Sometime after midnight, 44 caught a quick helicopter ride out to the Dover Air Base to stand, wind-whipped and slender, as the bodies of 18 Americans killed in Afghanistan were off-loaded from a C-17 in their flag-draped coffins. It was the first time in eight years of war that a President has greeted our returning dead. Obama flashed a neat, palm-down right-hand salute, which cameras recorded matter-of-factly, as if images of respect for the returning dead were an everyday affair.
When Glenn Beck says the Obama presidency is all about "reparations," he's insinuating that the President wants to lavish government goodies on blacks while stealing from whites. But this is how the Obama camp perceives reparations: Obama is indeed going about repairing things his predecessor bungled, it is truly an appalling mess to clean up, and they don't want to hear criticism of how he "holds the mop." Obama is doing his level best, they say, to restore the national honor, and if we give him enough time he will bring the bloom back to American policy.
But Thursday morning was not the first time flag-draped coffins have returned from Afghanistan since Obama took over. How the deaths of these Americans, killed over two days earlier this week, affects his upcoming decision on sending more troops to Afghanistan is what makes his emotional midnight run so significant.
Most speculation in the media suggests that Obama will agree to an increase, though perhaps not as large as the generals want. Obama's appearance on the tarmac--something his predecessor avoided, apparently for fear of damaging domestic "morale"--may well be a way of underlining that he does not take this decision lightly. Still, it would seem to suggest that he is going to escalate one of Bush's wars by sending even more troops (Obama has already committed 17,000 more troops to Afghanistan, approving that increase last February).
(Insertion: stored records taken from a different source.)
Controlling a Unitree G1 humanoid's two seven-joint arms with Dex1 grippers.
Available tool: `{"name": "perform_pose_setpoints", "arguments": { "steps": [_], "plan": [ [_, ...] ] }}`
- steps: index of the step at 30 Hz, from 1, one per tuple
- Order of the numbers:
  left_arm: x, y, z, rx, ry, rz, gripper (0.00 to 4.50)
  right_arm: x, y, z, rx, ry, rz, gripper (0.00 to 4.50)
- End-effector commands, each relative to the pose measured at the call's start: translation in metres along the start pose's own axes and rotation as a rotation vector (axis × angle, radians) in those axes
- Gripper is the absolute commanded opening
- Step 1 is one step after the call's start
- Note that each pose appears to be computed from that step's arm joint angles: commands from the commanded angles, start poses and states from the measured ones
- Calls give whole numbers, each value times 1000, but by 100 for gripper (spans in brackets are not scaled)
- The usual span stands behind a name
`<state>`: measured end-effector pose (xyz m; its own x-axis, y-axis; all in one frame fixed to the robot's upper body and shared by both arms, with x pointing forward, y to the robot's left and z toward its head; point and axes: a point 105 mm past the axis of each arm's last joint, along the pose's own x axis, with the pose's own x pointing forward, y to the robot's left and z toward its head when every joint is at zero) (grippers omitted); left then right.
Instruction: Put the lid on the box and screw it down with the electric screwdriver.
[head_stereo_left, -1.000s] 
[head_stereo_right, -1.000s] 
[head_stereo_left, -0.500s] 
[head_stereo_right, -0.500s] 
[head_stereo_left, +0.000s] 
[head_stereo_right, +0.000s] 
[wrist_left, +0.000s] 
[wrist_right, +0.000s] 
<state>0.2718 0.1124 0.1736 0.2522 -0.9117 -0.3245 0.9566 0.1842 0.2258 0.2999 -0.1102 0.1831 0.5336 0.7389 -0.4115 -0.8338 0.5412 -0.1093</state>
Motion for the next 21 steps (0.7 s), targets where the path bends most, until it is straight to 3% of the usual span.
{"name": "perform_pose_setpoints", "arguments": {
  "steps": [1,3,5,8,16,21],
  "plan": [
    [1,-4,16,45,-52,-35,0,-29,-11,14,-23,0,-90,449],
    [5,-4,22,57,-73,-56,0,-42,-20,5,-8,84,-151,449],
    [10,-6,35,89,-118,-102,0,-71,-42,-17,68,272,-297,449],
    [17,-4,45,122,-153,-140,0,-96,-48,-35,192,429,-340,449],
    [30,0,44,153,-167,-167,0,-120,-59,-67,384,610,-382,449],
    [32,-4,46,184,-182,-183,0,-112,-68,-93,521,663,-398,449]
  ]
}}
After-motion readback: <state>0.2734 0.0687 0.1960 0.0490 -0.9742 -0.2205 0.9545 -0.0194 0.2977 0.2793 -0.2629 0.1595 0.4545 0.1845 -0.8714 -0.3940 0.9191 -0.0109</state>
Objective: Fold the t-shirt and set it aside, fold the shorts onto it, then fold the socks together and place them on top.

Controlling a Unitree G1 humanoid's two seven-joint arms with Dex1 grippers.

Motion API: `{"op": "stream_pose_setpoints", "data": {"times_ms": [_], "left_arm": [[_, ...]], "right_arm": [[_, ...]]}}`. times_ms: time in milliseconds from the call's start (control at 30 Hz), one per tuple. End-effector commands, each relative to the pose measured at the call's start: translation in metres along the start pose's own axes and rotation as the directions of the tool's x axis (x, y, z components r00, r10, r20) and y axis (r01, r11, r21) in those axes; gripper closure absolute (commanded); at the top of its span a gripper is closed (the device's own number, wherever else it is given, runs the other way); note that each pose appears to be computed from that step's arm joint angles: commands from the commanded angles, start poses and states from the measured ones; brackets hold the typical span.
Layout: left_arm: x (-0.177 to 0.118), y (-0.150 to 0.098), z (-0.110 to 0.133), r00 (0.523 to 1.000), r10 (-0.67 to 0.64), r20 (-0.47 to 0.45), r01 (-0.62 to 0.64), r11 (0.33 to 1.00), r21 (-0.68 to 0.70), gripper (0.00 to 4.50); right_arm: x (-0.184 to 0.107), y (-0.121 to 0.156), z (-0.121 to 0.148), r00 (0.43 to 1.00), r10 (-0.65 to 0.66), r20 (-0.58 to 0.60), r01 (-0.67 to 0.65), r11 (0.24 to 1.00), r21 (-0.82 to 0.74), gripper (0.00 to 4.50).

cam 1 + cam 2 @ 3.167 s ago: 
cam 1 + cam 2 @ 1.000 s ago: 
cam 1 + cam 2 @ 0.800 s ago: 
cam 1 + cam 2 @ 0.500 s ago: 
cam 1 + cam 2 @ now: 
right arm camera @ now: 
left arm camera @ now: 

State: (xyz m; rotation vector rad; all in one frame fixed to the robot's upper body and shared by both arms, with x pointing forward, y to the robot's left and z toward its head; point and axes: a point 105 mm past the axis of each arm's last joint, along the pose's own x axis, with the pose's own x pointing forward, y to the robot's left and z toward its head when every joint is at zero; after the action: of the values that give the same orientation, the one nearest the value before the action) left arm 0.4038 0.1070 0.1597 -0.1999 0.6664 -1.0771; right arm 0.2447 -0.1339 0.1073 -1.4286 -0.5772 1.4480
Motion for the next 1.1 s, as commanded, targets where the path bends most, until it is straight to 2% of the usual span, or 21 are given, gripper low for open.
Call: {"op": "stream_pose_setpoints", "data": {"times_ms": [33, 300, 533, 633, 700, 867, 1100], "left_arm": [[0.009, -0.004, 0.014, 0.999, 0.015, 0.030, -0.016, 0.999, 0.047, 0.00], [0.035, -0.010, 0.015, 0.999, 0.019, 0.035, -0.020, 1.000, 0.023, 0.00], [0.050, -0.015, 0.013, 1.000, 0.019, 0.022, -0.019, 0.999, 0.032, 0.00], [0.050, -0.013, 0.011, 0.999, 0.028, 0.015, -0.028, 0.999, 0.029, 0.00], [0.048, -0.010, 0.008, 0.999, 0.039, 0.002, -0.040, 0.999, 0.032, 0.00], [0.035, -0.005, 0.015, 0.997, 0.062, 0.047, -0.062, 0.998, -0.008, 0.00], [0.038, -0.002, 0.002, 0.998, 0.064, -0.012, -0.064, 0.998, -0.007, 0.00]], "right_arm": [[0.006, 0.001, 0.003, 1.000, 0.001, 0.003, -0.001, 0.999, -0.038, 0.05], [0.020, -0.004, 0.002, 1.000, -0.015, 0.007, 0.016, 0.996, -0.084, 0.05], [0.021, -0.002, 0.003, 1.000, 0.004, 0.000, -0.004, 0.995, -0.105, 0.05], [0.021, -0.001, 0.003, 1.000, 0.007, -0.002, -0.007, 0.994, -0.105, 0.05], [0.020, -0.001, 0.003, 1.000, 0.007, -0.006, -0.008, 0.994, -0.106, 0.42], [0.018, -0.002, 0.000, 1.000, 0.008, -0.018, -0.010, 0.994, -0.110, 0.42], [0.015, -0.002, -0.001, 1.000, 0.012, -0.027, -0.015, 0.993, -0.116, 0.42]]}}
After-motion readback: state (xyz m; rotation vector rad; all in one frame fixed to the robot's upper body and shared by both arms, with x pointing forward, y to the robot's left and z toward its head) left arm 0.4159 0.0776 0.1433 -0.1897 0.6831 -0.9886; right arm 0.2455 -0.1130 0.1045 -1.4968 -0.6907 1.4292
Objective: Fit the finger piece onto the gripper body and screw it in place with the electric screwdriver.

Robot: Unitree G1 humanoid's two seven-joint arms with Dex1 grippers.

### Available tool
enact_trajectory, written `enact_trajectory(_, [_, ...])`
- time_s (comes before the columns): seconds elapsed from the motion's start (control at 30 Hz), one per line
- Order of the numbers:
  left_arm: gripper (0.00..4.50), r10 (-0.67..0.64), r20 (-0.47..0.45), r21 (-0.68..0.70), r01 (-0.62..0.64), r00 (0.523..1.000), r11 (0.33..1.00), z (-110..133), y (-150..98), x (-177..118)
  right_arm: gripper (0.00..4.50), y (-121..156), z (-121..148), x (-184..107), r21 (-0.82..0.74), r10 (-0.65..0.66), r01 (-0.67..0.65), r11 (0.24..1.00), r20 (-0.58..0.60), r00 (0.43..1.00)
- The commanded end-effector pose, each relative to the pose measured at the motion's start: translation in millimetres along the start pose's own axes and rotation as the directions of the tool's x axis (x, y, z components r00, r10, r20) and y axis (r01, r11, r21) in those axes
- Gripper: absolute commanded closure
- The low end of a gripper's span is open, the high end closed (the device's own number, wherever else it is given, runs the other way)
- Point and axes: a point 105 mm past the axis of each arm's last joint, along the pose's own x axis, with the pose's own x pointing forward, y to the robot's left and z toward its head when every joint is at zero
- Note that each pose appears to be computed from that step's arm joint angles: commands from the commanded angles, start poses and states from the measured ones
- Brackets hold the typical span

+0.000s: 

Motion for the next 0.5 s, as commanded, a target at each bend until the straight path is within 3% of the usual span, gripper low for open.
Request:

Lord yes, Obama is better at just about every act of presidenting than Bush was, more graceful, more self-aware. But progressives don't want him to just make Bush policies succeed--we want new policies. Some things Bush did, like drain the Treasury for two ridiculous occupations halfway around the globe, are now completely unsalvageable. Polls show that most Americans already get this truth. It's time to plant new seeds in different ground.